Saving money and developing a solid company reputation can be achieved by reducing energy costs. When installed in the appropriate application, Variable Frequency Drives (VFD) help save energy, which cuts costs and increases revenue.

For an electric AC motor, there are fixed speeds. This type of motor works best for applications in which there is the need for a constant output speed. However, roughly 50% of all motor applications have demand for a varying speed, which includes processes for precision tools, winding reels, and moving liquids and air.

Specific to applications that need more precise speed control, it was common for hydraulic couplings and Direct Current (DC) motors to initially be used. However, for other applications, speed control was provided by dampers that open and close, valves, pulleys, gears, and various other similar devices. As an alternative, Variable Frequency Drives first appeared during the 1980s and 1990s. By principle, the electrical supply going to an AC motor is adjusted using a corresponding voltage and frequency. As a result, the output of motor torque and speed changes.

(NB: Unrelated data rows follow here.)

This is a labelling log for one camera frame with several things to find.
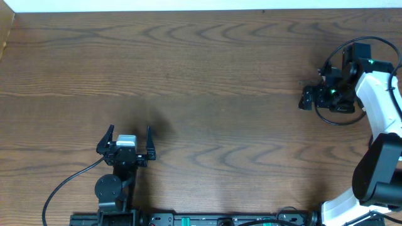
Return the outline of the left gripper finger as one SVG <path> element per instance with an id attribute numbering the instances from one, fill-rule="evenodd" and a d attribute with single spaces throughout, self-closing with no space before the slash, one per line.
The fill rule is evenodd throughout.
<path id="1" fill-rule="evenodd" d="M 147 134 L 146 134 L 146 154 L 148 160 L 155 160 L 156 159 L 156 149 L 152 138 L 151 128 L 147 127 Z"/>
<path id="2" fill-rule="evenodd" d="M 114 131 L 114 125 L 110 125 L 107 132 L 104 134 L 102 139 L 98 142 L 96 147 L 96 152 L 101 155 L 105 155 L 110 146 L 110 142 L 112 142 L 112 135 Z"/>

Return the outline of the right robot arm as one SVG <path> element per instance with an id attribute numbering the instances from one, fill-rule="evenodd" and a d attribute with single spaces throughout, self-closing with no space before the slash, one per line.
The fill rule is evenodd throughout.
<path id="1" fill-rule="evenodd" d="M 319 84 L 304 87 L 301 110 L 328 109 L 351 114 L 359 104 L 371 127 L 371 140 L 356 166 L 352 186 L 337 198 L 323 202 L 308 225 L 383 225 L 389 212 L 401 211 L 401 94 L 396 65 L 375 60 L 371 46 L 356 38 L 338 47 L 342 67 L 326 59 Z"/>

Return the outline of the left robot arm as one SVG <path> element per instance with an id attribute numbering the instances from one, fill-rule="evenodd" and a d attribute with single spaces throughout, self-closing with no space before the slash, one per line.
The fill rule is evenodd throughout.
<path id="1" fill-rule="evenodd" d="M 131 207 L 137 171 L 156 159 L 151 128 L 146 131 L 145 153 L 137 152 L 135 135 L 119 135 L 112 139 L 114 126 L 109 126 L 96 147 L 102 160 L 113 167 L 111 174 L 101 176 L 95 184 L 98 198 L 98 225 L 148 225 L 149 217 Z"/>

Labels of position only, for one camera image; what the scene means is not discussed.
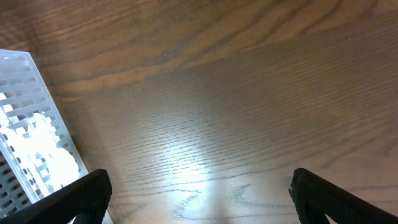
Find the white plastic spoon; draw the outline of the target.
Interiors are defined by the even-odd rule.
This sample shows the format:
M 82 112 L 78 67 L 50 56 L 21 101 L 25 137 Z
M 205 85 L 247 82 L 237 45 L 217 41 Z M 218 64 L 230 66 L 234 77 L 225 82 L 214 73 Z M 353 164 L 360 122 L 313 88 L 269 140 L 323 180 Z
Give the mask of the white plastic spoon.
M 33 185 L 39 197 L 46 197 L 79 179 L 79 166 L 75 158 L 63 147 L 55 135 L 51 119 L 34 113 L 33 122 L 11 129 L 18 118 L 1 119 L 1 134 L 14 153 L 18 165 Z

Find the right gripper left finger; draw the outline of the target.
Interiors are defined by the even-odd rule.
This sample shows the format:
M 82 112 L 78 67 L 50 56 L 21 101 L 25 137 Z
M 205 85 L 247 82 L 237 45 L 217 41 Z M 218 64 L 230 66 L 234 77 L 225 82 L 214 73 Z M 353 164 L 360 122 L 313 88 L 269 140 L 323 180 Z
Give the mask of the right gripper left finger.
M 1 223 L 101 223 L 111 195 L 107 171 L 96 169 Z

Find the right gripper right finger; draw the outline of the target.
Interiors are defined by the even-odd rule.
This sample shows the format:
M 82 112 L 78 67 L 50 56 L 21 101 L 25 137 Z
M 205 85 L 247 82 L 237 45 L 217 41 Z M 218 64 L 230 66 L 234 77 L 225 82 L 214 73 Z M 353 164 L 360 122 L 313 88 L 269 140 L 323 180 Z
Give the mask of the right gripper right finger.
M 294 170 L 289 188 L 301 223 L 397 223 L 397 217 L 304 168 Z

When a Variable Frequency Drive (VFD) is implemented, motor speed and process requirements of the machine are closely matched. Today, VFD technology is extremely advanced. As such, it has been widely adopted and used with AC motors. These drives are also versatile, and they provide a high degree of control. With a VFD, the motor speed is more accurately varied, going from 0 RPM to more than 100% of the rated speed.

Based on the exact application, there are different options for a Variable Frequency Drive. For instance, the basic design is commonly used for simple applications, including pump and fan control. In comparison, complex versions of the Variable Frequency Drive are required to achieve precise control over torque and speed. Some of the common applications for the more complex VFD include materials forming and multiple winders.

There are also different sizes of a Variable Frequency Drive. These start out at 0.2 kilowatts and go up to several megawatts. Typically, a VFD is used as a standalone device. In this case, the drive connects to the electrical supply of the motor. Now, for smaller designs, usually those that are 15 kilowatts or less, they are actually built onto the motor. Therefore, they become an integrated product of the motor drive.

To achieve a significant reduction in the cost of energy, variable speed control works extremely well in many applications. Especially in pump and fan applications, Variable Frequency Drives are highly effective. For these applications, the drive replaces the output regulation of a more traditional method, which leads to a better relationship between machine output and the amount of energy used.

Regardless of the variation in design, the functionality of Variable Frequency Drives is much the same. This drive works by converting incoming electrical supply or fixed voltage and frequency into a variable voltage and frequency, which is the motor’s output with a corresponding change in torque and speed. Considering the low cost for a Variable Frequency Drive and the tremendous benefits, the choice is obvious.